### The data
---*---

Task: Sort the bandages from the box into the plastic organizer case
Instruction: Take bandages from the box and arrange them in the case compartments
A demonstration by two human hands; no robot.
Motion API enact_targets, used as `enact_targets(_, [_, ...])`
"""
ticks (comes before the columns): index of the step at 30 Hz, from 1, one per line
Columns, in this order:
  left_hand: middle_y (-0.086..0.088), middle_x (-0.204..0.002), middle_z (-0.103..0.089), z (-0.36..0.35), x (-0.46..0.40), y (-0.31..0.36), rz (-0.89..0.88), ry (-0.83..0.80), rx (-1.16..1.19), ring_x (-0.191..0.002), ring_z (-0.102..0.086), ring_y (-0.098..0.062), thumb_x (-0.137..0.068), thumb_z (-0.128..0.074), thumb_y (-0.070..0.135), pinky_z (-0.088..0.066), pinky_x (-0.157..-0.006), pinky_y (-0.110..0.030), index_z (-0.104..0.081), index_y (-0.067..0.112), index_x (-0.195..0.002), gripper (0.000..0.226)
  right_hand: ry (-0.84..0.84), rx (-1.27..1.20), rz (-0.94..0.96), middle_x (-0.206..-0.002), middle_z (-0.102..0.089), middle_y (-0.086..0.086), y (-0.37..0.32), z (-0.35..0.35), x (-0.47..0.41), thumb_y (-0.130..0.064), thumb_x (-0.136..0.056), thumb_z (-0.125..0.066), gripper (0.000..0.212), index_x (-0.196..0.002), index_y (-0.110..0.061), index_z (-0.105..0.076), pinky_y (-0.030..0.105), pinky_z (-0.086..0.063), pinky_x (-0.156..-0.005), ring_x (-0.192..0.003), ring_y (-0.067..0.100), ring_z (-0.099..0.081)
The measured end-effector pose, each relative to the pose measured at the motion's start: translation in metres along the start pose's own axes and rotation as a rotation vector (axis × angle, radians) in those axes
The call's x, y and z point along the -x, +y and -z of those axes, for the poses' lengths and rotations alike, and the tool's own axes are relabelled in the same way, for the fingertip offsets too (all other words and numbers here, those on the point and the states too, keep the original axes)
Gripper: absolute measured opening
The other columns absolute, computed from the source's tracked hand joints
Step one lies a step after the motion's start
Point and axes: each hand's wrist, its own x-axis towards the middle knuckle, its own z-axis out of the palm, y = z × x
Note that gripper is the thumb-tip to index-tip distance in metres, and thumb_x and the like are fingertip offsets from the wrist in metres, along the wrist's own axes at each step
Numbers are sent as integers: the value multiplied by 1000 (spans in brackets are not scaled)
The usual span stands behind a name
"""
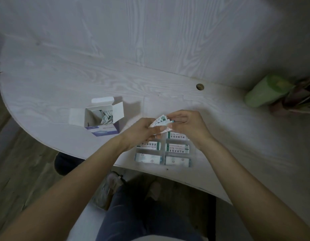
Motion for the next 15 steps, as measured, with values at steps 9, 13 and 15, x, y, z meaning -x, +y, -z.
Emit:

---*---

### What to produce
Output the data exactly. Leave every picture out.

### Answer to the exercise
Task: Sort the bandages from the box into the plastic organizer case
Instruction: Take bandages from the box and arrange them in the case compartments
A demonstration by two human hands; no robot.
Motion API enact_targets, used as `enact_targets(_, [_, ...])`
"""
ticks (comes before the columns): index of the step at 30 Hz, from 1, one per line
Columns, in this order:
  left_hand: middle_y (-0.086..0.088), middle_x (-0.204..0.002), middle_z (-0.103..0.089), z (-0.36..0.35), x (-0.46..0.40), y (-0.31..0.36), rz (-0.89..0.88), ry (-0.83..0.80), rx (-1.16..1.19), ring_x (-0.191..0.002), ring_z (-0.102..0.086), ring_y (-0.098..0.062), thumb_x (-0.137..0.068), thumb_z (-0.128..0.074), thumb_y (-0.070..0.135), pinky_z (-0.088..0.066), pinky_x (-0.157..-0.006), pinky_y (-0.110..0.030), index_z (-0.104..0.081), index_y (-0.067..0.112), index_x (-0.195..0.002), gripper (0.000..0.226)
  right_hand: ry (-0.84..0.84), rx (-1.27..1.20), rz (-0.94..0.96), middle_x (-0.206..-0.002), middle_z (-0.102..0.089), middle_y (-0.086..0.086), y (-0.37..0.32), z (-0.35..0.35), x (-0.47..0.41), thumb_y (-0.130..0.064), thumb_x (-0.136..0.056), thumb_z (-0.125..0.066), gripper (0.000..0.212), index_x (-0.196..0.002), index_y (-0.110..0.061), index_z (-0.105..0.076), pinky_y (-0.030..0.105), pinky_z (-0.086..0.063), pinky_x (-0.156..-0.005), ring_x (-0.192..0.003), ring_y (-0.067..0.100), ring_z (-0.099..0.081)
The measured end-effector pose, each relative to the pose measured at the motion's start: translation in metres along the start pose's own axes and rotation as a rotation vector (axis × angle, radians) in those axes
The call's x, y and z point along the -x, +y and -z of those axes, for the poses' lengths and rotations alike, and the tool's own axes are relabelled in the same way, for the fingertip offsets too (all other words and numbers here, those on the point and the states too, keep the original axes)
Gripper: absolute measured opening
The other columns absolute, computed from the source's tracked hand joints
Step one lies a step after the motion's start
Point and axes: each hand's wrist, its own x-axis towards the middle knuckle, its own z-axis out of the palm, y = z × x
Note that gripper is the thumb-tip to index-tip distance in metres, and thumb_x and the like are fingertip offsets from the wrist in metres, along the wrist's own axes at each step
Numbers are sent as integers: the value multiplied by 1000 (spans in brackets are not scaled)
The usual span stands behind a name
"""
Motion for the next 15 steps, as measured, with values at steps 9, 13 and 15, x, y, z meaning -x, +y, -z.
Emit:

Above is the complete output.